Collected data entries:
= = =

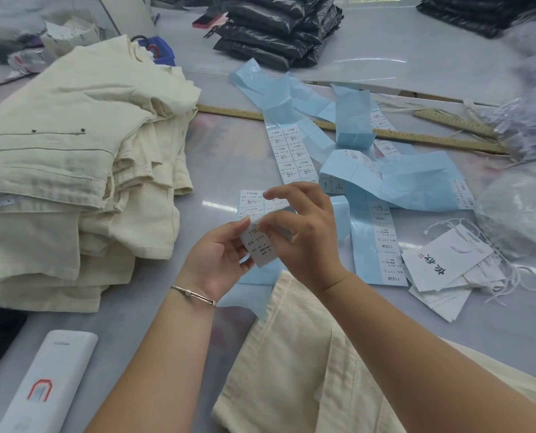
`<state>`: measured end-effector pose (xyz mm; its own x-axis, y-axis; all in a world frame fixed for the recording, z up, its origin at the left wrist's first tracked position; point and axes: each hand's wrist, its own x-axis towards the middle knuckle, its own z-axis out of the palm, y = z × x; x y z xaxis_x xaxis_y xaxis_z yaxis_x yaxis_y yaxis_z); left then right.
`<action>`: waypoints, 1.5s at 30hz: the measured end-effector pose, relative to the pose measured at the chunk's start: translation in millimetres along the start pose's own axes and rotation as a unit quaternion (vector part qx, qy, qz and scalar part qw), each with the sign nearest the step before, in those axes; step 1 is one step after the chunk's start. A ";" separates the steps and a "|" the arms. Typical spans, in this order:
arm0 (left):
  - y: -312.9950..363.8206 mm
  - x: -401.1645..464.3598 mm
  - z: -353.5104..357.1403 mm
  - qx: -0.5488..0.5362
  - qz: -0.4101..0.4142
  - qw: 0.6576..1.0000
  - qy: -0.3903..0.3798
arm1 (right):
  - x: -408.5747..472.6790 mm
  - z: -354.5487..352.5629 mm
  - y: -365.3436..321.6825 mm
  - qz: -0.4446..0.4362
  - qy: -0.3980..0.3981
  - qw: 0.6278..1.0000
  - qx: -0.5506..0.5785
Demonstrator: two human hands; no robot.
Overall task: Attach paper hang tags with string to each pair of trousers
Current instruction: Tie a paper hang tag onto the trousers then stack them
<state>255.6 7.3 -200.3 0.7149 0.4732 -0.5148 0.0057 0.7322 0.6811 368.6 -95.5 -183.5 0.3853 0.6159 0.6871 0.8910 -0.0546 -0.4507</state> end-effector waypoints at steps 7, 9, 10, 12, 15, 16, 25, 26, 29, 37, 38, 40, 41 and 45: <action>16.2 11.0 2.4 0.063 -0.089 0.994 0.012 | -1.2 -16.9 -6.2 0.071 -0.089 0.985 0.127; 19.1 17.0 4.6 0.083 -0.064 0.994 0.014 | -2.3 -26.4 -7.7 0.150 -0.110 0.951 0.248; 20.8 20.6 5.6 0.084 -0.041 0.995 0.015 | -2.6 -32.7 -7.8 0.193 -0.122 0.920 0.318; 27.4 27.4 4.8 0.057 0.017 0.998 0.010 | -3.9 -45.7 -6.2 0.270 -0.107 0.842 0.454; 39.5 33.9 -5.3 -0.003 0.081 0.996 -0.036 | -10.3 -63.6 2.4 0.358 -0.030 0.756 0.548; 38.3 37.6 -9.8 0.008 0.088 0.996 -0.034 | -13.5 -69.3 5.4 0.374 -0.015 0.750 0.545; -0.2 34.0 -35.0 0.610 0.157 0.712 0.310 | -66.8 -118.3 16.9 0.457 0.014 0.787 0.414; -3.6 23.2 -22.8 0.616 0.213 0.695 0.304 | -73.2 -123.0 16.3 0.464 0.017 0.791 0.400; -23.4 -18.6 36.4 0.512 0.272 0.804 0.132 | -89.4 -135.8 13.6 0.475 0.033 0.800 0.364; -113.1 -78.2 136.4 0.407 0.174 0.888 -0.124 | -130.8 -183.8 9.0 0.445 0.053 0.840 0.307; -119.9 -77.3 140.6 0.405 0.168 0.890 -0.125 | -136.6 -190.8 11.0 0.446 0.050 0.838 0.311; -130.7 -74.3 147.7 0.415 0.157 0.887 -0.125 | -146.4 -203.1 18.0 0.461 0.047 0.822 0.331; -134.6 -72.1 150.9 0.422 0.150 0.886 -0.124 | -150.1 -207.6 23.4 0.471 0.047 0.818 0.327; -141.9 -58.2 162.7 0.409 0.127 0.899 -0.088 | -154.6 -215.4 62.6 0.475 0.002 0.871 0.126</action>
<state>327.0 -203.8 -182.2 0.8651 0.4367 -0.2468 0.2873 -0.0280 0.9574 416.5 -363.5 -195.2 0.9216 0.3833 -0.0617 0.0892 -0.3636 -0.9273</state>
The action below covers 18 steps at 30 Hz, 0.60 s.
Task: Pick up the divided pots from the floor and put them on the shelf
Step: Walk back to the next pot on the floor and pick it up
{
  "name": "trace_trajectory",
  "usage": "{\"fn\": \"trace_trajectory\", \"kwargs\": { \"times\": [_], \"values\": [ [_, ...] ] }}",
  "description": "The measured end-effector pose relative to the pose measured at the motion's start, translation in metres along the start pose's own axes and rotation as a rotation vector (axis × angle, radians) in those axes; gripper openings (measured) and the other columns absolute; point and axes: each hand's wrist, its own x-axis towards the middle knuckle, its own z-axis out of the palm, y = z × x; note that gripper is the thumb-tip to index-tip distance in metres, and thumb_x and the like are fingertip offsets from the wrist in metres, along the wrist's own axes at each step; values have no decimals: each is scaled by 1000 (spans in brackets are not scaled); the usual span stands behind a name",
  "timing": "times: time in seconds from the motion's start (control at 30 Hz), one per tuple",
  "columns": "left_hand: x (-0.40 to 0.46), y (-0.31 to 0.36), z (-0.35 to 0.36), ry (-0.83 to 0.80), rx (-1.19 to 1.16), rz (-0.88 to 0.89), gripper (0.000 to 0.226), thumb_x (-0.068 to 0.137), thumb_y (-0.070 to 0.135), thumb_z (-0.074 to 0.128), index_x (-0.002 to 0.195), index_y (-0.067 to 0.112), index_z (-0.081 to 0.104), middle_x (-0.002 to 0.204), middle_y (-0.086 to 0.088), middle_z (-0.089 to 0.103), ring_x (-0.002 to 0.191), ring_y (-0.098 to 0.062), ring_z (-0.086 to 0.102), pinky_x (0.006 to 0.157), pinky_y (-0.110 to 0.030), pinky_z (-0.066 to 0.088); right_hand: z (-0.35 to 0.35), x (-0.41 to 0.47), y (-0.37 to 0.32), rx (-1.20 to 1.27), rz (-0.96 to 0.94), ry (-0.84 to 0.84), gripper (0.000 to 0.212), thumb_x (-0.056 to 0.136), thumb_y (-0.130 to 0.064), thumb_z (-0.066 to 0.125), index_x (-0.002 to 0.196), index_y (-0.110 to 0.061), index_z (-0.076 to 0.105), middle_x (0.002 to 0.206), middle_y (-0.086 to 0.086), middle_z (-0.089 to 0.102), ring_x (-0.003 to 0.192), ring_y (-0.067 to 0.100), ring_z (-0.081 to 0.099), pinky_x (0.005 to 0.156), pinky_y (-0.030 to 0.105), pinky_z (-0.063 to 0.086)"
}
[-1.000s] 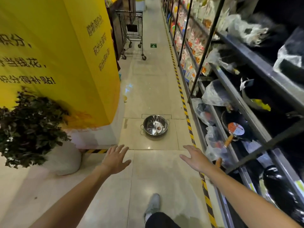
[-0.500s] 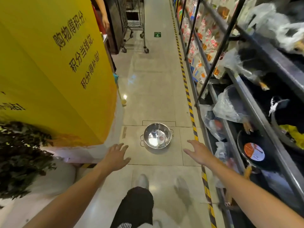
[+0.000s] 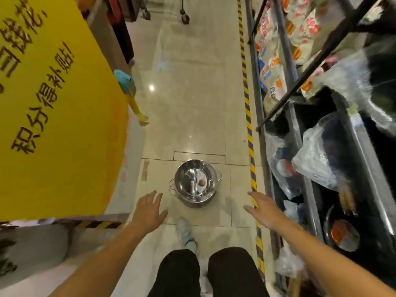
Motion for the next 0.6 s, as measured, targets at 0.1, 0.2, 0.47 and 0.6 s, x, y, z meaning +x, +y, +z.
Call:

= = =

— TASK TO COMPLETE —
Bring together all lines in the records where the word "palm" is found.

— RESPONSE BELOW —
`<state>`: measured end-effector pose (xyz mm; its own x-axis, y-axis; all in a world frame fixed for the recording, z up, its origin at the left wrist's first tracked position; point and axes: each hand's wrist, its own x-axis towards the middle knuckle, its own z-axis out of the palm, y = z × x; x y z xaxis_x xaxis_y xaxis_z yaxis_x yaxis_y yaxis_z); left then right.
  "description": "The measured end-effector pose relative to the pose measured at the motion's start, translation in metres along the start pose's own axes and rotation as a rotation vector (axis × angle, radians) in those axes; gripper openings (measured) and the other columns absolute; point and axes: each hand's wrist, its own x-axis towards the middle knuckle, its own z-axis out of the palm, y = z × x; note that gripper is the thumb-tip to index-tip distance in metres, and thumb_x and the like are fingertip offsets from the wrist in metres, along the wrist's own axes at each step; values have no decimals: each is scaled by 1000 (spans in brackets are not scaled); the usual span stands behind a name",

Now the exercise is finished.